DATASET ENTRIES section start
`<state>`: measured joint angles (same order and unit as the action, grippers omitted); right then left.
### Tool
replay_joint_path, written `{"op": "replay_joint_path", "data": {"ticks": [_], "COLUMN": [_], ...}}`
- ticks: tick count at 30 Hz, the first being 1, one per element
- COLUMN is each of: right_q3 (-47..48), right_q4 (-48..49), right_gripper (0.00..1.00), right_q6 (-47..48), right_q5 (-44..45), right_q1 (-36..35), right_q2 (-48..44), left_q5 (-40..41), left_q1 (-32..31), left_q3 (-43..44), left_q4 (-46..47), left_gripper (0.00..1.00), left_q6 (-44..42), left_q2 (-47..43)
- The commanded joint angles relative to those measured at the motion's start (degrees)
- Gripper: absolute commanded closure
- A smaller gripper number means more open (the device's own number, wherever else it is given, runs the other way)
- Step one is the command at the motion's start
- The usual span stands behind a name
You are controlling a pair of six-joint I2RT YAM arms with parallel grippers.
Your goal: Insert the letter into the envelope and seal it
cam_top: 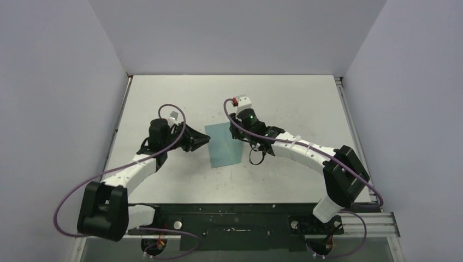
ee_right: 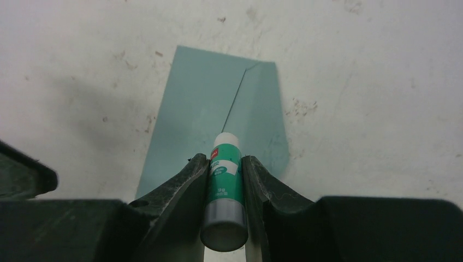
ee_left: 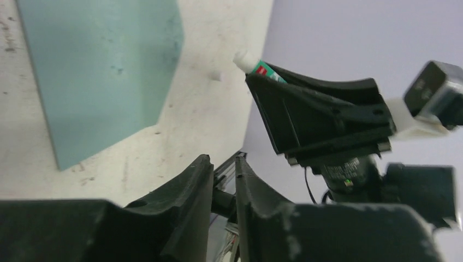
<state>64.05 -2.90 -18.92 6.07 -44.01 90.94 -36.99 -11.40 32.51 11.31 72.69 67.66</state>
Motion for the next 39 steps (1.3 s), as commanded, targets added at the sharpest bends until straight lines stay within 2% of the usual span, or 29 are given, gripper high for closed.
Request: {"op": "replay_joint_path", "data": {"ticks": [1, 2, 6, 9, 14, 18, 32, 39], "right_q3": [1.3, 1.9, 3.9, 3.8, 6.0, 7.4, 8.1, 6.2], "right_q4": [-6.4, -6.3, -6.4, -4.2, -3.5, -3.6, -4.7, -3.3], "right_gripper": [0.95, 0.95, 0.95, 0.95, 0.95, 0.95, 0.95, 0.95], "right_q6": [-3.7, -3.8, -5.1, -4.3, -3.6, -3.1, -1.6, -0.9], "right_q5": [5.7, 5.6, 4.9, 2.8, 1.5, 1.1, 2.4, 3.8], "right_q1": [-4.6, -5.0, -5.5, -5.5, -5.6, -5.5, -6.3, -6.3], "right_q2": [5.1, 6.2, 10.4, 11.6, 14.4, 16.1, 19.4, 21.1], "left_q5": [2.0, 2.0, 4.2, 5.0, 4.6, 7.1, 14.0, 16.6], "left_q1": [-3.4, -4.0, -5.8, -6.5, -9.3, -9.8, -10.1, -10.5], "left_q3": [5.0, 5.1, 3.9, 2.2, -0.5, -2.3, -1.0, -0.2], "left_q4": [1.8, 2.6, 4.2, 8.2, 21.5, 23.0, 1.6, -5.7], "left_gripper": [0.88, 0.93, 1.00, 1.00, 1.00, 1.00, 1.00, 1.00], "left_q6": [-9.4, -9.2, -9.2, -7.2, 0.6, 1.7, -3.3, -4.7], "left_q2": [10.7, 12.6, 17.1, 19.8, 25.9, 28.5, 28.7, 30.1]}}
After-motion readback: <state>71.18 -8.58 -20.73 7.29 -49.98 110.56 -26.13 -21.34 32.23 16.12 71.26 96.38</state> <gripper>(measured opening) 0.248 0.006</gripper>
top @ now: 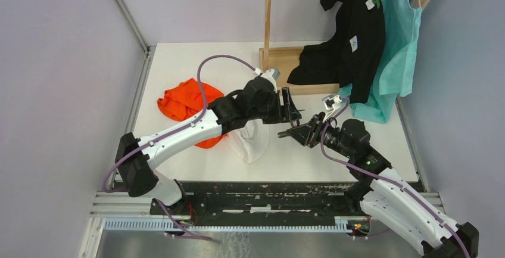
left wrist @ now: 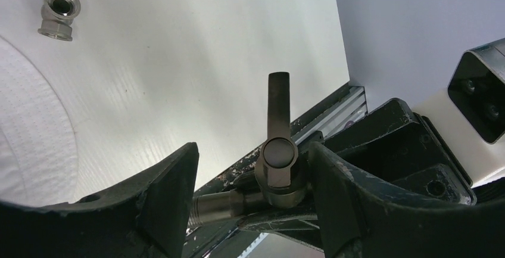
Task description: Install the water faucets
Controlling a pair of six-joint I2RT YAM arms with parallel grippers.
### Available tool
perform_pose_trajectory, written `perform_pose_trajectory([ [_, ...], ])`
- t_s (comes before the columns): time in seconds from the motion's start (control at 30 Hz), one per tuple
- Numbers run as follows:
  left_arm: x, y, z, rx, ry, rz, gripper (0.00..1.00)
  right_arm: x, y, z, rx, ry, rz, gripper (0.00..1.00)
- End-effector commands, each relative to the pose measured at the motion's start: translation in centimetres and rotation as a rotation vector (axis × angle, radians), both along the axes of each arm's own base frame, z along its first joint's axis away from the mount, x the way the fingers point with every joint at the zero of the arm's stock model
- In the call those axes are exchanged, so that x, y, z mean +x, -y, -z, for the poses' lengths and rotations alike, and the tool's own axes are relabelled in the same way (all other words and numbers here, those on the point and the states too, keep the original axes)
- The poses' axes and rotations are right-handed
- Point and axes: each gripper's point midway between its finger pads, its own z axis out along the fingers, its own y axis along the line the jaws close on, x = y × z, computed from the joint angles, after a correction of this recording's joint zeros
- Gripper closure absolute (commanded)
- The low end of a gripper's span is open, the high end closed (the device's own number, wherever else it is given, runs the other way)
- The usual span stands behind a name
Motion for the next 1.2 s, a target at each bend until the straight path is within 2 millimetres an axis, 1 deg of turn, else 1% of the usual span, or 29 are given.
perform_pose_trajectory([
  [0.0, 0.3, 0.3, -3.2, -0.099, 0.026, -0.045, 0.25, 0.8, 0.2, -2.8, 0.067, 0.094, 0.04, 0.99],
  [0.13, 0.1, 0.8, -3.1, -0.126, 0.001, -0.035, 0.27, 0.8, 0.2, -2.8, 0.067, 0.092, 0.036, 0.99],
  [0.3, -0.3, 1.6, -3.3, -0.155, -0.017, -0.005, 0.43, 0.7, 0.2, -2.6, 0.066, 0.09, 0.036, 0.99],
  [0.5, -0.7, 2.0, -3.5, -0.175, -0.031, 0.014, 0.67, 0.8, 0.4, -2.4, 0.059, 0.09, 0.049, 0.99],
  [0.63, -0.6, 2.0, -3.5, -0.175, -0.029, 0.016, 0.84, 0.8, 0.4, -2.6, 0.06, 0.092, 0.048, 0.99],
  [0.7, -0.6, 2.1, -3.2, -0.167, -0.027, 0.019, 0.95, 0.8, 0.4, -2.7, 0.06, 0.093, 0.043, 0.99],
  [0.73, -0.6, 2.1, -3.2, -0.162, -0.02, 0.026, 0.97, 0.7, 0.3, -2.7, 0.059, 0.093, 0.033, 0.99],
  [0.83, -0.5, 2.0, -2.8, -0.137, -0.005, 0.039, 0.97, 0.3, 0.0, -2.5, 0.026, 0.073, 0.001, 0.99],
  [0.87, -0.4, 1.9, -2.6, -0.127, -0.003, 0.04, 0.97, 0.2, 0.0, -2.6, 0.015, 0.071, -0.007, 0.96],
  [1.03, -0.5, 1.8, -2.1, -0.094, 0.014, 0.067, 0.97, -0.2, 0.2, -2.9, -0.016, 0.063, -0.019, 0.7],
  [1.1, -0.6, 1.8, -1.8, -0.079, 0.015, 0.076, 0.97, -0.2, 0.2, -3.2, -0.017, 0.062, -0.017, 0.62],
  [1.17, -0.5, 1.8, -1.4, -0.069, 0.01, 0.091, 0.97, -0.3, 0.2, -3.2, -0.025, 0.046, -0.019, 0.45],
])
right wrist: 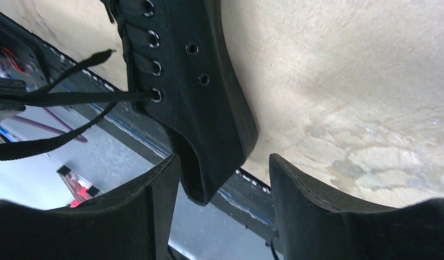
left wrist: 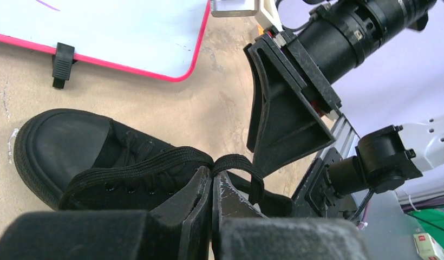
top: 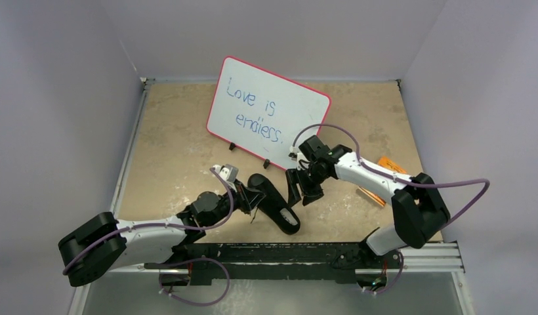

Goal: Tie the shoes

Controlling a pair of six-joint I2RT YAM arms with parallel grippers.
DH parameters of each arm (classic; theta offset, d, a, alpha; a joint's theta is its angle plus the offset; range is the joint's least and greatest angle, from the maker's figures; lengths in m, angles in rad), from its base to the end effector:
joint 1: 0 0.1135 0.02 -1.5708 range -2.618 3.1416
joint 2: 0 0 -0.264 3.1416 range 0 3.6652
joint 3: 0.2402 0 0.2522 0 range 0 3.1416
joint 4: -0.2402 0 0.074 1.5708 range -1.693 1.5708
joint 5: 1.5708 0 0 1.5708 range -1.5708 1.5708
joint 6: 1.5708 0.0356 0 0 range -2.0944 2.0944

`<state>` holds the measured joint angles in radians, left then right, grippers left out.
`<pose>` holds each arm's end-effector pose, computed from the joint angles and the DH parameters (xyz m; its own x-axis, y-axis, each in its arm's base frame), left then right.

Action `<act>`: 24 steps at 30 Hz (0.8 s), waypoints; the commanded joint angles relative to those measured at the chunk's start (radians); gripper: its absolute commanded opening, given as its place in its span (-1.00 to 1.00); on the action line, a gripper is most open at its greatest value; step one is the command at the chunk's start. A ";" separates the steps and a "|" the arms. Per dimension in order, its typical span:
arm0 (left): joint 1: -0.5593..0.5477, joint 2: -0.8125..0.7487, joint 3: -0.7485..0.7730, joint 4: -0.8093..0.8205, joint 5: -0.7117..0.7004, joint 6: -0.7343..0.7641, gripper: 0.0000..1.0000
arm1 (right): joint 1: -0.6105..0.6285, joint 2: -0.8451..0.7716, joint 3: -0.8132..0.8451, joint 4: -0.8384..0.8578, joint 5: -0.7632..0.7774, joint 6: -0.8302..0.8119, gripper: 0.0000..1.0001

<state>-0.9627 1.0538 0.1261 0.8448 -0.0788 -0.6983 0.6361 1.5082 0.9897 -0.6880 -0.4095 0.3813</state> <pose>0.1129 -0.1572 0.1739 -0.5334 -0.3555 -0.7675 0.5620 0.5292 -0.6357 0.2200 0.1801 0.2080 -0.9429 -0.2720 -0.1923 -0.3320 0.8133 0.4779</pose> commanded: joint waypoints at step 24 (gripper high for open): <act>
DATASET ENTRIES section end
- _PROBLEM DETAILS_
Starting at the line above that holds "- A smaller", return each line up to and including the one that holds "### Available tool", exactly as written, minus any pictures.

- _YOUR SOLUTION_
- A smaller gripper number means more open (the device's own number, wherever else it is given, runs the other way)
- Step one is the command at the motion's start
- The usual span stands behind a name
You are controlling a pair of six-joint I2RT YAM arms with parallel grippers.
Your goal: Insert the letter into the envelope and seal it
cam_top: 
ee_right: 
ee_left: 
<state>64.05 -2.90 -18.92 6.07 -44.01 90.94 -36.99 -11.40 32.51 11.31 72.69 67.66</state>
Motion for the next 39 steps (1.3 s), as commanded, targets added at the sharpest bends until straight lines stay within 2% of the usual span, or 29 are given, gripper high for closed.
Request: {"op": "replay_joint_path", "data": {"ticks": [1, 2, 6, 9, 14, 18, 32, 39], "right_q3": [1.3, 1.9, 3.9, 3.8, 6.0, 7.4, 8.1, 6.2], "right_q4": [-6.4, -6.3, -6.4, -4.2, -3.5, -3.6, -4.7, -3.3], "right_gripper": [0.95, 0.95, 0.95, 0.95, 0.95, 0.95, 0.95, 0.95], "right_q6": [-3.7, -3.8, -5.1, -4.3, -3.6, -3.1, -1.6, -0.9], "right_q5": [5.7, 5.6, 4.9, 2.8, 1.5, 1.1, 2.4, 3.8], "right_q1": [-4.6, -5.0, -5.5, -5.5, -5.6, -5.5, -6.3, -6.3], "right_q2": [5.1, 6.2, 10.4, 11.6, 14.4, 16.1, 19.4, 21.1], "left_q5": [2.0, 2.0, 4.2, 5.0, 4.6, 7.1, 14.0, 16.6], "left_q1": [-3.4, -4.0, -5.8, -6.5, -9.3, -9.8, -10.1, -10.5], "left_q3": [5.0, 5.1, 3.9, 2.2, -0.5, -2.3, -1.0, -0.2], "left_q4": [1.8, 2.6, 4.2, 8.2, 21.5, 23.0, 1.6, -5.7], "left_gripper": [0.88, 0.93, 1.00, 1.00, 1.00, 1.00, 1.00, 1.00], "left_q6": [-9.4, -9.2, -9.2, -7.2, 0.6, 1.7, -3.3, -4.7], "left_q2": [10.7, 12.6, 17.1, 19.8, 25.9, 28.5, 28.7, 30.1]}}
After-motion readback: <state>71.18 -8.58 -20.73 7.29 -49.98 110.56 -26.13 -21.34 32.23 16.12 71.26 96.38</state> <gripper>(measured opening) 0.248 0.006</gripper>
top @ now: 
left wrist @ now: 
Task description: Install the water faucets
Controlling a pair of six-joint I2RT YAM arms with parallel grippers.
### Available tool

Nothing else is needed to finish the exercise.